> _Work required_
Give back the listing word for word, from top to bottom.

> _Supplied information_
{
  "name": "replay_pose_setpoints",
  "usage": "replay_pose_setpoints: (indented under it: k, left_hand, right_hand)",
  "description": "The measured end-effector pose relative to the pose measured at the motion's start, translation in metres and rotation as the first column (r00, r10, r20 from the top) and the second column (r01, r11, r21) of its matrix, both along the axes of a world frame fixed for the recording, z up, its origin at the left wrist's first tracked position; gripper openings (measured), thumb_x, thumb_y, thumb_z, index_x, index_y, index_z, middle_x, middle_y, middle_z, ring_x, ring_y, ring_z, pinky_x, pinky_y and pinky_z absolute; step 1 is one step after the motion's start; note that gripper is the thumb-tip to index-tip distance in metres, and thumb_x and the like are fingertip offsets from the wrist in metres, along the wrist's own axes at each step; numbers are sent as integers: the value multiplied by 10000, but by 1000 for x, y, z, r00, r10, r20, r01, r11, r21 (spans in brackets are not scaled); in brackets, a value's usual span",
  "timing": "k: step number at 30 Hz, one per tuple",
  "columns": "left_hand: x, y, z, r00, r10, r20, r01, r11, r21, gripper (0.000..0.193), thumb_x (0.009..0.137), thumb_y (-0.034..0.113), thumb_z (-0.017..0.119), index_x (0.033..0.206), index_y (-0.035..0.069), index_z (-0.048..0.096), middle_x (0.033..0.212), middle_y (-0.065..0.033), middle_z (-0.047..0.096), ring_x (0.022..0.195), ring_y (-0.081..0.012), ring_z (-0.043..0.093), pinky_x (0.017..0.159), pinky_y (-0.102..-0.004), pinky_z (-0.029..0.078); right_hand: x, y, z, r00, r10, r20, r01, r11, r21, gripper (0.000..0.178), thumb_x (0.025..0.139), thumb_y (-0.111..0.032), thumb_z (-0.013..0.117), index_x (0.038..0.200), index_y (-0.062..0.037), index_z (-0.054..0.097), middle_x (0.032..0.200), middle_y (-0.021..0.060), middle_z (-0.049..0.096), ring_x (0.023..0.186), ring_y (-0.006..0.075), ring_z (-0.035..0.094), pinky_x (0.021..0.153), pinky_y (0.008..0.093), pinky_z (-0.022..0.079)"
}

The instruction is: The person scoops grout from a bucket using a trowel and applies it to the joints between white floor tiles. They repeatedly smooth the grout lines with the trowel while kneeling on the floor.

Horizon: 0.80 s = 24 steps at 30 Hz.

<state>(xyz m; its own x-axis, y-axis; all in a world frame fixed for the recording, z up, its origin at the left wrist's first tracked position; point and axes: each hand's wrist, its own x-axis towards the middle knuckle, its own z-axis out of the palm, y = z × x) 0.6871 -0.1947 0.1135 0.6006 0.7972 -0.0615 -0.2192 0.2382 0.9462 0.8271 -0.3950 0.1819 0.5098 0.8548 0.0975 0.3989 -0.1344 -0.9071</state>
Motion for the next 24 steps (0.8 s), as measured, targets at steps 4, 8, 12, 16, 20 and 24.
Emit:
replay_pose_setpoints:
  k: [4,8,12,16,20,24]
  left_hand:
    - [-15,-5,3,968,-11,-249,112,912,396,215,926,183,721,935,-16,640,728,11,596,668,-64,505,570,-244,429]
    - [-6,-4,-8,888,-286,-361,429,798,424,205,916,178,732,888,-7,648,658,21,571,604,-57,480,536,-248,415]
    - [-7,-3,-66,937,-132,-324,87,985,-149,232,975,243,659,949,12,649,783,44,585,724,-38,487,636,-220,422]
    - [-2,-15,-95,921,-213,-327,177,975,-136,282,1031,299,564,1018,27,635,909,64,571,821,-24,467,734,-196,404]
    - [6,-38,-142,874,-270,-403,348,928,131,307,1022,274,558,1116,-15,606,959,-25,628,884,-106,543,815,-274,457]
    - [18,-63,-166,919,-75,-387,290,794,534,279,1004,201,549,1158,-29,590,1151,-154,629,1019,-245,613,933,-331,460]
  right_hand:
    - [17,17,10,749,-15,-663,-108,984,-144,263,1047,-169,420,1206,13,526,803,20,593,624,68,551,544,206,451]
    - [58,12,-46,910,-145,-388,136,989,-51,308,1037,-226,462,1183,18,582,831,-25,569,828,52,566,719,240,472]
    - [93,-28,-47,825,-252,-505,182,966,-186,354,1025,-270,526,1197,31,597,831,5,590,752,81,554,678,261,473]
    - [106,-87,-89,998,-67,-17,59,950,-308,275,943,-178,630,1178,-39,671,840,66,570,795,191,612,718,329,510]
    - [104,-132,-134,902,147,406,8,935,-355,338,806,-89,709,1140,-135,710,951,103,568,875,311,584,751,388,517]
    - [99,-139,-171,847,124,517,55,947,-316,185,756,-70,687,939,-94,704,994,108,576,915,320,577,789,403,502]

> _Solution_
{
  "name": "replay_pose_setpoints",
  "usage": "replay_pose_setpoints: (indented under it: k, left_hand, right_hand)",
  "description": "The measured end-effector pose relative to the pose measured at the motion's start, translation in metres and rotation as the first column (r00, r10, r20 from the top) and the second column (r01, r11, r21) of its matrix, both along the axes of a world frame fixed for the recording, z up, its origin at the left wrist's first tracked position; gripper openings (measured), thumb_x, thumb_y, thumb_z, index_x, index_y, index_z, middle_x, middle_y, middle_z, ring_x, ring_y, ring_z, pinky_x, pinky_y and pinky_z absolute; step 1 is one step after the motion's start; note that gripper is the thumb-tip to index-tip distance in metres, and thumb_x and the like are fingertip offsets from the wrist in metres, along the wrist's own axes at each step; numbers are sent as integers: the value multiplied by 10000, but by 1000 for x, y, z, r00, r10, r20, r01, r11, r21 (spans in brackets are not scaled); in brackets, a value's usual span",
  "timing": "k: step number at 30 Hz, one per tuple",
  "columns": "left_hand: x, y, z, r00, r10, r20, r01, r11, r21, gripper (0.000..0.193), thumb_x (0.009..0.137), thumb_y (-0.034..0.113), thumb_z (-0.017..0.119), index_x (0.033..0.206), index_y (-0.035..0.069), index_z (-0.048..0.096), middle_x (0.033..0.212), middle_y (-0.065..0.033), middle_z (-0.047..0.096), ring_x (0.022..0.195), ring_y (-0.081..0.012), ring_z (-0.043..0.093), pinky_x (0.017..0.159), pinky_y (-0.102..-0.004), pinky_z (-0.029..0.078); right_hand: x, y, z, r00, r10, r20, r01, r11, r21, gripper (0.000..0.178), thumb_x (0.025..0.139), thumb_y (-0.111..0.032), thumb_z (-0.013..0.117), index_x (0.038..0.200), index_y (-0.062..0.037), index_z (-0.054..0.097), middle_x (0.032..0.200), middle_y (-0.021..0.060), middle_z (-0.049..0.096), ring_x (0.023..0.186), ring_y (-0.006..0.075), ring_z (-0.035..0.094), pinky_x (0.021..0.153), pinky_y (0.008..0.093), pinky_z (-0.022..0.079)"
}

The instruction is: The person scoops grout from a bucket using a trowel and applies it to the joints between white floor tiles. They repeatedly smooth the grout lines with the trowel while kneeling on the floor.

Horizon: 0.80 s = 24 steps at 30 Hz.

<state>(xyz m; its own x-axis, y-axis; all in a world frame fixed for the recording, z up, its origin at the left wrist's first tracked position; point and axes: each hand's wrist, its own x-axis towards the middle knuckle, its own z-axis out of the palm, y = z × x) 0.6871 -0.1947 0.1135 0.6006 0.7972 -0.0615 -0.2192 0.2382 0.9462 0.8271 -0.3950 0.1819 0.5098 0.8548 0.0975 0.3989 -0.1344 -0.9071</state>
Motion for the next 24 steps (0.8 s), as measured, targets at steps 4, 8, 12, 16, 20 and 24.
Emit:
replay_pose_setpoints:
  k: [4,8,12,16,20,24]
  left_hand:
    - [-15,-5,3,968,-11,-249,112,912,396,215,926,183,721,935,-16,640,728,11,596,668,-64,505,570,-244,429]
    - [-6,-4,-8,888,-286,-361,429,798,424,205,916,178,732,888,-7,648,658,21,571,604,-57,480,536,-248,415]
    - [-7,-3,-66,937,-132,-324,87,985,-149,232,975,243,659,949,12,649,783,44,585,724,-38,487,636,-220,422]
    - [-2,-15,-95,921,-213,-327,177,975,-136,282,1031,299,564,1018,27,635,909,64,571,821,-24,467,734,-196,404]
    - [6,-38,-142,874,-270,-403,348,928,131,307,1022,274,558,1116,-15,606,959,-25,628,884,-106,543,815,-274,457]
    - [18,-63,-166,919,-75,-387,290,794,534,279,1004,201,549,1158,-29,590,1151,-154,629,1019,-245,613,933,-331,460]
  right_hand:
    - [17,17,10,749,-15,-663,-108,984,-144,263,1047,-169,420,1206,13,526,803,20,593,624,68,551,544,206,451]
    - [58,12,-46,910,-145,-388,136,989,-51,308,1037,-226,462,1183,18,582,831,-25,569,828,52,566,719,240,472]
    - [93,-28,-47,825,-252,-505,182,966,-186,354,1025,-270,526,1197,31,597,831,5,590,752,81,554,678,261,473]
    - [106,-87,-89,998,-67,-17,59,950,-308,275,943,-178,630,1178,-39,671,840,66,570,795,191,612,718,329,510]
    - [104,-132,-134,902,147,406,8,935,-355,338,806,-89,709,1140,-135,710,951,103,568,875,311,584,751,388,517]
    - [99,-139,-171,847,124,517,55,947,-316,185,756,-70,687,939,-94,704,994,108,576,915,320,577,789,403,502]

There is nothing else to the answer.